The restaurant business is a “penny business.” By that I mean a successful operator must pay close attention to small amounts in several categories in order to convert sales to necessary profit dollars. The current economy is testing today’s already challenged restaurant businesses in a severe way.
One issue is gas prices and other factors that result in less discretionary income, which not only reduces dining out occasions, but also the level of expenditures when a consumer does dine out. A recent study by Booz & Company, a New York management consulting firm, shows consumers reduce their away-from-home spending by first adjusting their eating habits. The other big issue is the cost increases that restaurants are currently dealing with. Commodity, transportation and other costs are up, so their inputs to food cost (their biggest cost line item) are up. When customer counts are down and costs are up at the same time, it gets really dicey. Local restaurant businesses are all dealing with this in a variety of ways usually tailored to their specific concept, segment, situation and trade area. However, it’s times like these that can bring out the best in restaurateurs as it challenges them to be creative and uber-competitive.
Advertising and marketing become critical, even if only low-cost “guerilla marketing” tactics. With consumers holding on to their money, restaurants have to keep their name out there – – staying on the consumer radar screen is crucial. Lisa Davis, president of Lexington-based One Alliance Communications, believes that restaurants need to find ways to promote and market “value.” She also shared the insight that sticking your head in the sand and waiting for better days can be disastrous and that if restaurants aren’t at least moderately aggressive in their marketing efforts, they can only expect to gain as much as they invest. A good example of why Lisa is spot-on correct is the value message that is coming from an unexpected source. Wal-mart is running a TV ad campaign touting the savings possible when a family buys grocery items instead of patronizing restaurants.
Here are some observations and specific examples of how local foodservice enterprises are competing in a challenging economic environment:
Aggressive street level presence
If you drive down Man O’ War near the Hamburg area, you will often see someone in a Quizno’s “Q Cup” outfit garnering attention.
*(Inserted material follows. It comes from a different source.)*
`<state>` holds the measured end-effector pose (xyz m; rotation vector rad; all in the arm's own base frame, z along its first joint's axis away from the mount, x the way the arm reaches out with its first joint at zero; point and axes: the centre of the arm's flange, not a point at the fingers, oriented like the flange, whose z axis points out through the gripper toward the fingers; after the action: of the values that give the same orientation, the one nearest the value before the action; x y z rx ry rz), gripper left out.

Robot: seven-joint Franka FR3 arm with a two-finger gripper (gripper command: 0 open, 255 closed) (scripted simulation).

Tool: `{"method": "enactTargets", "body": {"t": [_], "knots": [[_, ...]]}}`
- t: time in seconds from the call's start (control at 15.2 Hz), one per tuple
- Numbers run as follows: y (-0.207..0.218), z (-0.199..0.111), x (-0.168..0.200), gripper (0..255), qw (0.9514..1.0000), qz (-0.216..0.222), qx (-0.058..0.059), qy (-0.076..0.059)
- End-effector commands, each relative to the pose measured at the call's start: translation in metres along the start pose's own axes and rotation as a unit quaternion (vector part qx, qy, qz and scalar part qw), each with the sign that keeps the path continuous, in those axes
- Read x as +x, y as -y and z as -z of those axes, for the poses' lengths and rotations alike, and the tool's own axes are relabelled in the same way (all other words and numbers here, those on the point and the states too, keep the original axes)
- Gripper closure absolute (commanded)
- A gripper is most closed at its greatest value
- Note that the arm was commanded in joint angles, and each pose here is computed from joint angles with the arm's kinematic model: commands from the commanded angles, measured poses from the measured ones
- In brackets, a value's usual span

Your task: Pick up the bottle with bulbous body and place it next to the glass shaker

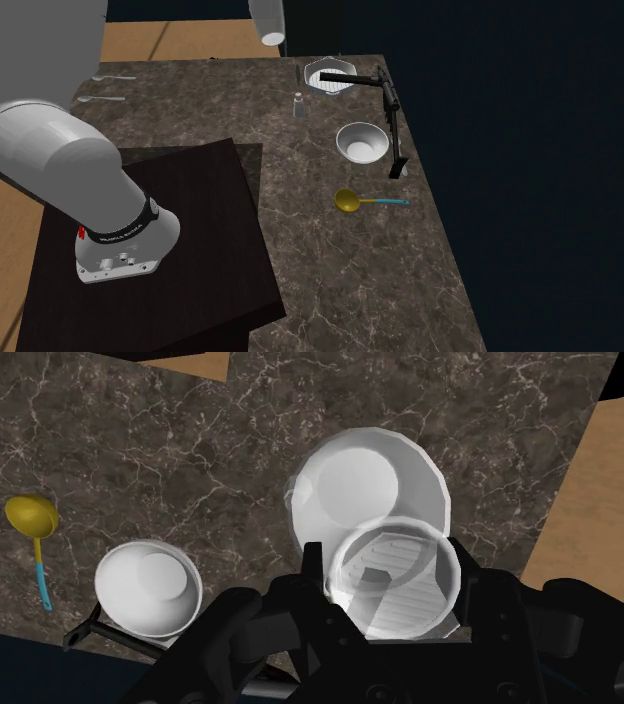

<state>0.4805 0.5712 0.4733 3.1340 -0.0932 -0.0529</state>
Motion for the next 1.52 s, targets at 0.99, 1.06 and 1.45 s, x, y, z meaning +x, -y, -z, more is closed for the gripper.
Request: {"method": "enactTargets", "body": {"t": [0.99,1.06,1.45], "knots": [[0.001,-0.09,0.002,255,1.0,0.0,0.001,0.0],[0.001,-0.095,0.002,255,1.0,0.0,0.001,0.0],[0.002,-0.127,0.003,255,1.0,0.0,0.001,0.0]]}}
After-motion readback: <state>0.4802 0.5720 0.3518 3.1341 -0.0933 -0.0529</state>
This is a low-cost way to get “street presence.” Local Little Caesar’s on Tates Creek Road does this regularly as well.
Increasingly, there seem to be more casual theme restaurants that are using large banners to “shout out” to passing traffic special deals on certain nights, such as happy hour specials and the like.
Some chains and independents will mask price increases by keeping entrÈes the same price but increasing drink prices.
New product introduction
The local Long John Silver’s restaurants, owned by franchisee Jay Shoffner (Corbin Restaurants, Inc.), are participating in the chain’s introduction of their Freshside Grille menu. This new line of entrÈes include grilled tilapia, grilled Pacific salmon, and shrimp scampi. These lighter items give consumers new reasons to visit Long John Silver’s. It also offers an opportunity to trade down from casual themed, non-fried seafood to a less expensive alternative.
Thomas and King, the Lexington-based franchise company that owns 90 Applebee’s and seven Carino’s Italian Grill, recently announced staff reductions to decrease its overhead. Many large franchise organizations across the United States are taking similar actions.
Special discounting approaches
Dreams Dinners, under new owner Stephanie Bryan, is offering discounted gift cards for the holiday season. Applebee’s has announced a new happy hour promotion.
Aggressive cost control
At least one local franchise organization eliminated overtime, is actively adjusting thermostats, and has cut out all nonessential expenses.
Scaled back growth
The soft business climate combined with the tighter credit environment has restaurant organizations scaling back growth plans. However, for those with strong brands and track records, they may find growth attractive since many landlords will be more open to negotiating favorable lease terms.
Adjustments to the economy and the credit crisis are beginning to be made at the national level. Domino’s recently announced a plan to use its own capital to help its franchisees needing growth capital assistance. A key franchise finance player has been AIG Franchise Finance, which is a division of AIG, and their role going forward is uncertain.
One piece of good news for restaurateurs is that when the economy comes back, the same Booz & Company study found that eating out spending is the first spending consumers will bring back.
It is like most other businesses: the current economy is a time to adjust, adapt, survive and position yourself to prosper when the inevitable turnaround comes. For restaurateurs, it is specifically about “watching pennies” and “street fight marketing” for awareness.